* **The task**: Reproduce the material that follows exactly, with no line left out.

* **Exercise data**:
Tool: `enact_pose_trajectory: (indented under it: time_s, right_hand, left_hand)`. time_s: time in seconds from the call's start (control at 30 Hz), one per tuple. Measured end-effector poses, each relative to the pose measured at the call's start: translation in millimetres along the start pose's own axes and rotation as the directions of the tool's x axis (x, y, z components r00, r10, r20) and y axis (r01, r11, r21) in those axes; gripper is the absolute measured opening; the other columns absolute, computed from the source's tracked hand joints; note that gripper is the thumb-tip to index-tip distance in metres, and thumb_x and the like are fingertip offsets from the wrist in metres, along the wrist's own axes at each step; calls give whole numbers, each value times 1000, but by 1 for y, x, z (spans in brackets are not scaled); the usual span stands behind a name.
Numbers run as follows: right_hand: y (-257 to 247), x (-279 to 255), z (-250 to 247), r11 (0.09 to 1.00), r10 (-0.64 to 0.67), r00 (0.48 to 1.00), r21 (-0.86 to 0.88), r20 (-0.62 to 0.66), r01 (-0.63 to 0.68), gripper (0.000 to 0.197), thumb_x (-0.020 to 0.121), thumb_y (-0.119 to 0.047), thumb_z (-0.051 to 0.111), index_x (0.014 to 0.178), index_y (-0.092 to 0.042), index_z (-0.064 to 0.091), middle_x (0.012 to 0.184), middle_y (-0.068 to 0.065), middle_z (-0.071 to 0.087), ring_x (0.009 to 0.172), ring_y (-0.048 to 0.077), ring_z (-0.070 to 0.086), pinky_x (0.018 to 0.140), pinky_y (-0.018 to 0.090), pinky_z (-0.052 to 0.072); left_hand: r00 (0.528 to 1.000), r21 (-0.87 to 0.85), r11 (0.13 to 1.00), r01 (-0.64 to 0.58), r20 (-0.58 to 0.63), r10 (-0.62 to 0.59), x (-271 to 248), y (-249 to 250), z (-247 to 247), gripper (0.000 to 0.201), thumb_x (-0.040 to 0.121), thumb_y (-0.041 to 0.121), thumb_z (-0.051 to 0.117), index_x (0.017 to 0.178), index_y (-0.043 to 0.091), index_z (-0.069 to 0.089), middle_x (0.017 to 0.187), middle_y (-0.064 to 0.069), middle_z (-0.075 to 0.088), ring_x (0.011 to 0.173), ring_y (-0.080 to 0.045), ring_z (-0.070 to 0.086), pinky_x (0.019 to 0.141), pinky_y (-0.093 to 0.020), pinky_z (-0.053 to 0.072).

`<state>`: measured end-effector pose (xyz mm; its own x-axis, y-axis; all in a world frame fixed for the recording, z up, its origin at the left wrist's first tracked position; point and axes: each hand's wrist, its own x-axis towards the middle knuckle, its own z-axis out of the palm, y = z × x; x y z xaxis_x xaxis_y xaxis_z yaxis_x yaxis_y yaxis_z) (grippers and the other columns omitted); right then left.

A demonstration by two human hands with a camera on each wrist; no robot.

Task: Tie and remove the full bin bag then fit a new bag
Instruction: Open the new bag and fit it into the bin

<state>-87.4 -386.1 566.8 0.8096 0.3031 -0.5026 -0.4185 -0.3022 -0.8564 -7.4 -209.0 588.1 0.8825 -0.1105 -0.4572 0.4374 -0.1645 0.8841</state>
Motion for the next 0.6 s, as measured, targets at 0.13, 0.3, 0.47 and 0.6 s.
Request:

* **Response area**:
Tool: `enact_pose_trajectory: (indented under it: time_s, right_hand, left_hand)`. time_s: time in seconds from the call's start (control at 30 Hz), one per tuple. Measured end-effector poses, each relative to the pose measured at the call's start: translation in millimetres along the start pose's own axes and rotation as the directions of the tool's x axis (x, y, z components r00, r10, r20) and y axis (r01, r11, r21) in those axes; gripper is the absolute measured opening; the other columns absolute, computed from the source's tracked hand joints; note that gripper is the thumb-tip to index-tip distance in metres, and thumb_x and the like are fingertip offsets from the wrist in metres, along the wrist's own axes at each step; calls give whole numbers, each value times 1000, but by 1 for y, x, z (spans in brackets are not scaled); the usual span stands behind a name.
Numbers run as follows: right_hand: y (-257 to 247), x (-279 to 255), z (-250 to 247), r11 (0.09 to 1.00), r10 (-0.64 to 0.67), r00 (0.48 to 1.00), r21 (-0.86 to 0.88), r20 (-0.62 to 0.66), r01 (-0.63 to 0.68), gripper (0.000 to 0.197), thumb_x (-0.020 to 0.121), thumb_y (-0.119 to 0.047), thumb_z (-0.051 to 0.111), index_x (0.014 to 0.178), index_y (-0.092 to 0.042), index_z (-0.064 to 0.091), middle_x (0.012 to 0.184), middle_y (-0.068 to 0.065), middle_z (-0.071 to 0.087), ring_x (0.009 to 0.172), ring_y (-0.048 to 0.077), ring_z (-0.070 to 0.086), pinky_x (0.018 to 0.140), pinky_y (-0.018 to 0.090), pinky_z (-0.052 to 0.072); left_hand: r00 (0.528 to 1.000), r21 (-0.87 to 0.85), r11 (0.13 to 1.00), r01 (-0.64 to 0.58), r20 (-0.58 to 0.63), r10 (-0.62 to 0.59), x (-271 to 248), y (-249 to 250), z (-247 to 247), gripper (0.000 to 0.201), thumb_x (-0.040 to 0.121), thumb_y (-0.041 to 0.121), thumb_z (-0.051 to 0.117), index_x (0.017 to 0.178), index_y (-0.043 to 0.091), index_z (-0.069 to 0.089), middle_x (0.017 to 0.187), middle_y (-0.064 to 0.069), middle_z (-0.075 to 0.088), ring_x (0.011 to 0.173), ring_y (-0.080 to 0.045), ring_z (-0.070 to 0.086), pinky_x (0.019 to 0.141), pinky_y (-0.093 to 0.020), pinky_z (-0.053 to 0.072).

`<state>`: measured end-effector pose (xyz mm; its own x-axis, y-axis; all in a world frame fixed for the recording, z up, its origin at the left wrist's first tracked position; point and axes: each hand's wrist, its own x-axis towards the middle knuckle, its own z-axis out of the palm, y = z × x; x y z xaxis_x xaxis_y xaxis_z yaxis_x yaxis_y yaxis_z) (grippers and the other columns omitted); right then left.

A demonstration by two human hands with a camera on each wrist; no robot.

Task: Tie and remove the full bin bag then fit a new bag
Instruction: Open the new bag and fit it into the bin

<state>-87.4 -386.1 566.8 0.8096 0.3031 -0.5026 -0.4185 -0.3022 -0.8564 -7.4 -209.0 588.1 0.8825 -0.1105 -0.4572 0.4374 -0.1645 0.8841</state>
Motion for the next 0.6 s, as measured, targets at 0.13, 0.3, 0.47 and 0.6 s.
Request:

Nothing else is needed for the answer.